Num estudo publicado, na Environment International, equipas de dois hospitais italianos estudaram seis placentas humanas, utilizando a espectroscopia Raman, uma técnica de alta resolução que proporciona, em poucos segundos, informação química e estrutural de materiais orgânicos ou inorgânicos.

Encontraram 12 fragmentos de microplásticos em quatro placentas analisadas (5 no lado fetal, 4 do lado materno e 3 nas membranas corioamnióticas).
As partículas encontradas tinham pigmentação, três delas foram identificadas como sendo polipropileno e nas outras nove foram identificados os pigmentos que são usados nos revestimentos, em tintas, adesivos, polímeros, cosméticos e produtos de higiene pessoal.

Segundo os investigadores, a presença de microplásticos, que contêm substâncias que podem agir como disruptores endócrinos, pode resultar numa série de consequências para o desenvolvimento fetal.

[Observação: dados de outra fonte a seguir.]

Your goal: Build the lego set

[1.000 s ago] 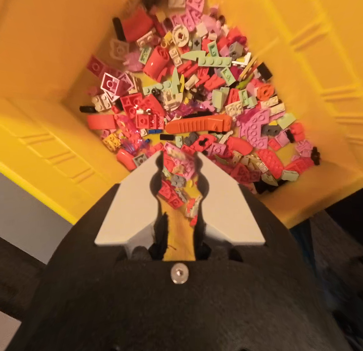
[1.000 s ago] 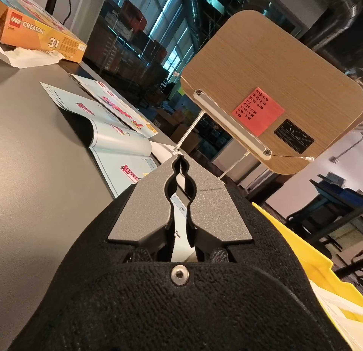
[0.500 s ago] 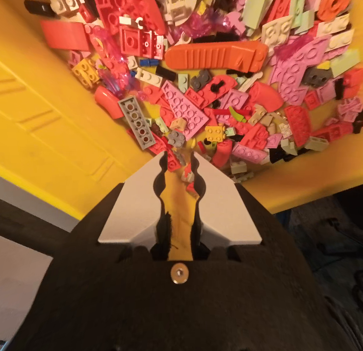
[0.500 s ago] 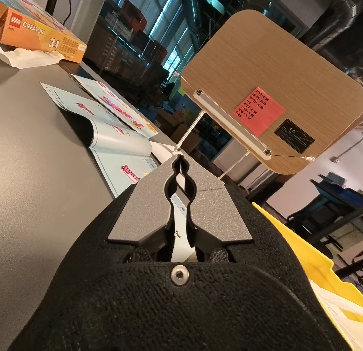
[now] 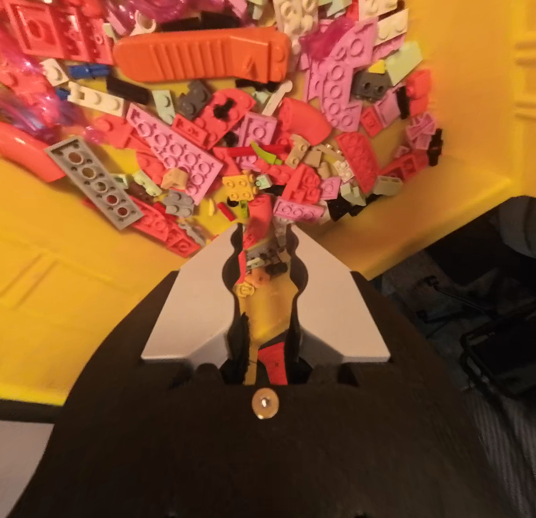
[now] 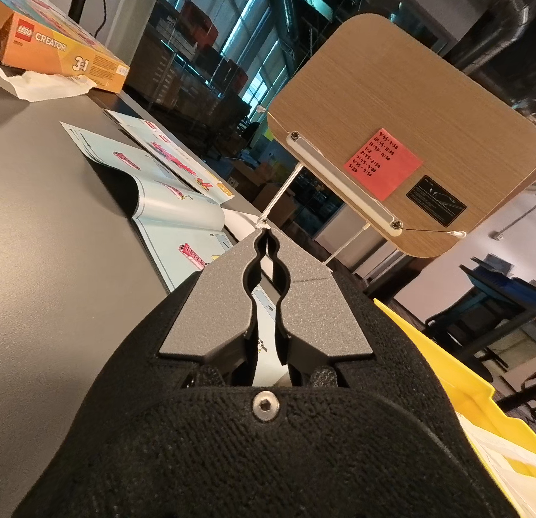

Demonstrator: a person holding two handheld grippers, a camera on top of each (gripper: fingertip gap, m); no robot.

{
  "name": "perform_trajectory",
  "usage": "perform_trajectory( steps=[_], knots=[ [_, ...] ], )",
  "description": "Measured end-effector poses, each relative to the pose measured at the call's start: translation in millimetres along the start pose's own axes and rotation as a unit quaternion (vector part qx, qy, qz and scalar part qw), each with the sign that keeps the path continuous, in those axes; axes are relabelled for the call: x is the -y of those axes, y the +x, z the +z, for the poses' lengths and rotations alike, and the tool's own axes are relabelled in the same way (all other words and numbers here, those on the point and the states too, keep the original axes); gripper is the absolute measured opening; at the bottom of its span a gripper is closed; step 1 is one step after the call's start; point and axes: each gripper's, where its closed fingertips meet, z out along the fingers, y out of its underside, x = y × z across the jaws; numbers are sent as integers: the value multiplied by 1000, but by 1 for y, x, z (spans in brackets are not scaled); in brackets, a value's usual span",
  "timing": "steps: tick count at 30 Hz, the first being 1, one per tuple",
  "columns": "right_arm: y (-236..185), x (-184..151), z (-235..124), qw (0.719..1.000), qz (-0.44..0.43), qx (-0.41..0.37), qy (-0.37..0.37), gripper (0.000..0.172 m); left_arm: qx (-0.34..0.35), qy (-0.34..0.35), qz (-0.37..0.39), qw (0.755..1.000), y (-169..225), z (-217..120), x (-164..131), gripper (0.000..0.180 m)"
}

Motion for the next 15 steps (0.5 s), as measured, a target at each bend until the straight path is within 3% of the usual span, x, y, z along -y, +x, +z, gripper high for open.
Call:
perform_trajectory(
  steps=[5, 8, 11, 15],
  knots=[
    [0, 0, 0, 1000, -1, 1, 0, 0, 14, -13, 14, 1000, -5, 6, 0, 15],
    [-1, 0, 0, 1000, -1, 1, -1, 0, 54, 62, 70, 994, -11, -5, 28, 15],
    [-1, 0, 0, 1000, -3, 1, -1, 0, 110, 131, 77, 982, -24, -23, 57, 15],
    [0, 0, 0, 1000, -2, 0, -1, 0, 148, 163, 83, 972, -36, -29, 75, 16]
  ],
)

“Com a presença do plástico no corpo, o sistema imunitário fica perturbado e reconhece como ‘seu’ até o que não é orgânico. É como ter um bebé ciborgue: já não é só constituído por células humanas, mas por uma mistura de entidades biológicas e inorgânicas”, afirmou Antonio Ragusa, autor do estudo e diretor da Unidade de Obstetrícia e Ginecologia do hospital de Fatebenefratelli.
“As mães ficaram chocadas”, acrescentou.

Não se sabe como os microplásticos chegaram à corrente sanguínea, se foi via sistema respiratório ou gastrointestinal.

Para assegurarem a impossibilidade de qualquer contaminação externa, foi adotado um protocolo sem plástico ao longo de toda a experiência: os obstetras e parteiras usaram luvas de algodão durante o parto e as marquesas foram cobertas com toalhas de algodão.